At one particular site there was a main office of about six PTS staff, and a single person desk near the out-patients section of the hospital so that patients could sort out their transport needs as they left their appointments. The single desk was in a locked office with a shuttered front, almost like a small newspaper kiosk.

The member of staff that was to man this single PTS kiosk wasn't around while I was doing the setup of the IT so I did the install of the network kit and PC as normal with no input from the user. Job done, I returned to base.

The next week I got a call from our head of HR asking me to attend a meeting. I attended as asked and was told that the member of staff working on the kiosk had put a complaint in against IT because the mouse on the PC had been placed on the right hand side of the keyboard for a right handed user, and not on the left hand side for a left handed user (the user was left handed). As such, this was seen as descrimatory towards the left handed user.

I wasn't ever in any danger of being disciplined over the issue, but we had to then make our procedure for any new installation that we placed the mouse dead centre above the keyboard so that the user could choose the side they wanted, as opposed to the user just picking the bloody thing up and moving it from the right to the left.

I found out that the person making the complaint was a right pain in the arse and would moan about anything. But the fact that it was even raised as an issue, never mind a meeting with HR needing to take place, still irks me a bit.
(, Thu 6 Sep 2012, 17:04, closed)
Blimey, that's just fucking ridiculous O_o
The woman I posted about a few below this one who works on the helpdesk at my last trust once assigned a call to me to replace a left-handed mouse with a right-handed one.

When I phoned the user I found that the buttons weren't reassigned or anything, it was purely a matter of picking up the mouse and placing it on the other side of the keyboard.

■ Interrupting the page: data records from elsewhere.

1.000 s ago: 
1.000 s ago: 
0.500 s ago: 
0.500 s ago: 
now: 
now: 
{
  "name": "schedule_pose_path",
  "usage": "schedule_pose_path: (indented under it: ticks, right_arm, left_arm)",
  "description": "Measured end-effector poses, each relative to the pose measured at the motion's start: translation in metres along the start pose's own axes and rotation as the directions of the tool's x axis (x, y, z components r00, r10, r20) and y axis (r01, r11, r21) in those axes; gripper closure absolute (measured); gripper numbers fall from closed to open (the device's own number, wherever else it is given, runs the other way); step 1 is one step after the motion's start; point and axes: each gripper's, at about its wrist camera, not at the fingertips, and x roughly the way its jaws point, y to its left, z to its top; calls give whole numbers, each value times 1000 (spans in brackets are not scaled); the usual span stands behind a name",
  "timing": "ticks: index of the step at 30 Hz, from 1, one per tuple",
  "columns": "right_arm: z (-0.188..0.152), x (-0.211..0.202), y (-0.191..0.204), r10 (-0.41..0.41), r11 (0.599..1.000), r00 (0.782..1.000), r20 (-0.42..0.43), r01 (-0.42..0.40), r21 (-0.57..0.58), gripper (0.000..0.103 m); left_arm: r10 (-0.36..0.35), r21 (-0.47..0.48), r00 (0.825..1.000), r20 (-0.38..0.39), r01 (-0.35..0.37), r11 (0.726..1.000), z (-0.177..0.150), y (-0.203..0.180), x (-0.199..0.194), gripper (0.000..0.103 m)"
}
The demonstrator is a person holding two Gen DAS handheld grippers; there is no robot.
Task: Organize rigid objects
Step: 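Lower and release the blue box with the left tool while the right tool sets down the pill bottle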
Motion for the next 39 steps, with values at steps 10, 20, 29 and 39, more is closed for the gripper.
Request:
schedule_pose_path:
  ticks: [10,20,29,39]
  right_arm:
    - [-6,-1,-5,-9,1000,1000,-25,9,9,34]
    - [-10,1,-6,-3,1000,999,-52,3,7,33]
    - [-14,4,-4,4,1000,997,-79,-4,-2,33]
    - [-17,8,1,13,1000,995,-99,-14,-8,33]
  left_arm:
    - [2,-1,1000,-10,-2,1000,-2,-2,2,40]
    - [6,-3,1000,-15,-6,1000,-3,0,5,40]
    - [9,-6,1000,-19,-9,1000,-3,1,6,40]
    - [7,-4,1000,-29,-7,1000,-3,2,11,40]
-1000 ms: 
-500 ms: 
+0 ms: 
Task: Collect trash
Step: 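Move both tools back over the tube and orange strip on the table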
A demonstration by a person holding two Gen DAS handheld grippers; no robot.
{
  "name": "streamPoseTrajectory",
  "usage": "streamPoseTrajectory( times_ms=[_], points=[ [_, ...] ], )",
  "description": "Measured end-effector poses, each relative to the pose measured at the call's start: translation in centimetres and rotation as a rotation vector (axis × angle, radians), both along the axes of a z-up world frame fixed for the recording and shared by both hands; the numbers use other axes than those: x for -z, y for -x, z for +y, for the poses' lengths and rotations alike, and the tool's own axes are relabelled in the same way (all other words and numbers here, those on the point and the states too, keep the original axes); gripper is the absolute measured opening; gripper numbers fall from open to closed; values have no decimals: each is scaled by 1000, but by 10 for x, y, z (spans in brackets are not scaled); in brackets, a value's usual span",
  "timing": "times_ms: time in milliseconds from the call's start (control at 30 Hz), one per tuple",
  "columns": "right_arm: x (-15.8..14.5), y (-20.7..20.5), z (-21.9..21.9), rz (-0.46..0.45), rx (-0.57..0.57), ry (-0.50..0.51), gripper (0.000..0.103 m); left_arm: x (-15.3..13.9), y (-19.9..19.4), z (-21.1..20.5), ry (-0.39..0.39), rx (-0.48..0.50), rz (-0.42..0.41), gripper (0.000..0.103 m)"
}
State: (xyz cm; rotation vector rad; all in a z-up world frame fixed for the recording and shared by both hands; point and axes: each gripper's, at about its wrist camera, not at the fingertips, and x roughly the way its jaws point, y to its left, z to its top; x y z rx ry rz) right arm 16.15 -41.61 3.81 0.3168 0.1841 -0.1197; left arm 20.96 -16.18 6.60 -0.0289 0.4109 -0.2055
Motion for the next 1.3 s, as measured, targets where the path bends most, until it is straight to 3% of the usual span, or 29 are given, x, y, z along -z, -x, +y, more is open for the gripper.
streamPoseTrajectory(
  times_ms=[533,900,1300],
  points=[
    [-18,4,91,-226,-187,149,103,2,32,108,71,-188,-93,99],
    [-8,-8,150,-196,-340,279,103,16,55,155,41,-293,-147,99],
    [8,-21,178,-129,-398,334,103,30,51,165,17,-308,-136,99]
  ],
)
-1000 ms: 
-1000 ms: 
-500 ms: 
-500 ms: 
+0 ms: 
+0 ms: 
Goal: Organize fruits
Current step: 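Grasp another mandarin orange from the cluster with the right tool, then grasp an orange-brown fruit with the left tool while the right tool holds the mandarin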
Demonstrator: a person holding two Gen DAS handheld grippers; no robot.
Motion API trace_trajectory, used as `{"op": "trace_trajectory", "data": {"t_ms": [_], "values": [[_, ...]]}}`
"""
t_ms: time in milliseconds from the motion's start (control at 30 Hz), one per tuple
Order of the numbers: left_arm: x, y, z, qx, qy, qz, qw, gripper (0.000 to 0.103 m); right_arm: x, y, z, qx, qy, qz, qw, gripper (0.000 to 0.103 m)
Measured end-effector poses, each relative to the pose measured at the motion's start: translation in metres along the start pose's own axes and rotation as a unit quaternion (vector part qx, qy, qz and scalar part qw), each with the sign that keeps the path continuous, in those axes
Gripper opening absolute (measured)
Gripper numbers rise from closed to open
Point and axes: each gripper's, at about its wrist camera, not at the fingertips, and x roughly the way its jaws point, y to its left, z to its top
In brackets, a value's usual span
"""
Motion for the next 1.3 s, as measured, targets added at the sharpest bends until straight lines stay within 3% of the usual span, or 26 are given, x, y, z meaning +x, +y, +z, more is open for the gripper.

When the user said "Why couldn't the woman who answered the phone tell me that?" I was genuinely at a loss as to what I should say :D
(, Thu 6 Sep 2012, 18:40, closed)
It was ridiculous
But nothing in the NHS surprises me these days. Thankfully my days in this fine institution are numbered due to closure of the place I work.

I've met a few first liners that match the description of the woman you posted about. Especially some of the people we've had on contract over the years.
(, Fri 7 Sep 2012, 16:05, closed)
Isn't that just large organisations the world over.
The Dilbert principle of 'promote until competent' in action.
(, Fri 7 Sep 2012, 9:37, closed)
Possibly
The only large corporation I've ever worked for is the NHS, so I don't know.

All my private sector jobs have been for small companies
(, Fri 7 Sep 2012, 11:43, closed)

It's the Peter principle, which states that people are promoted until they reach their level of incompetence.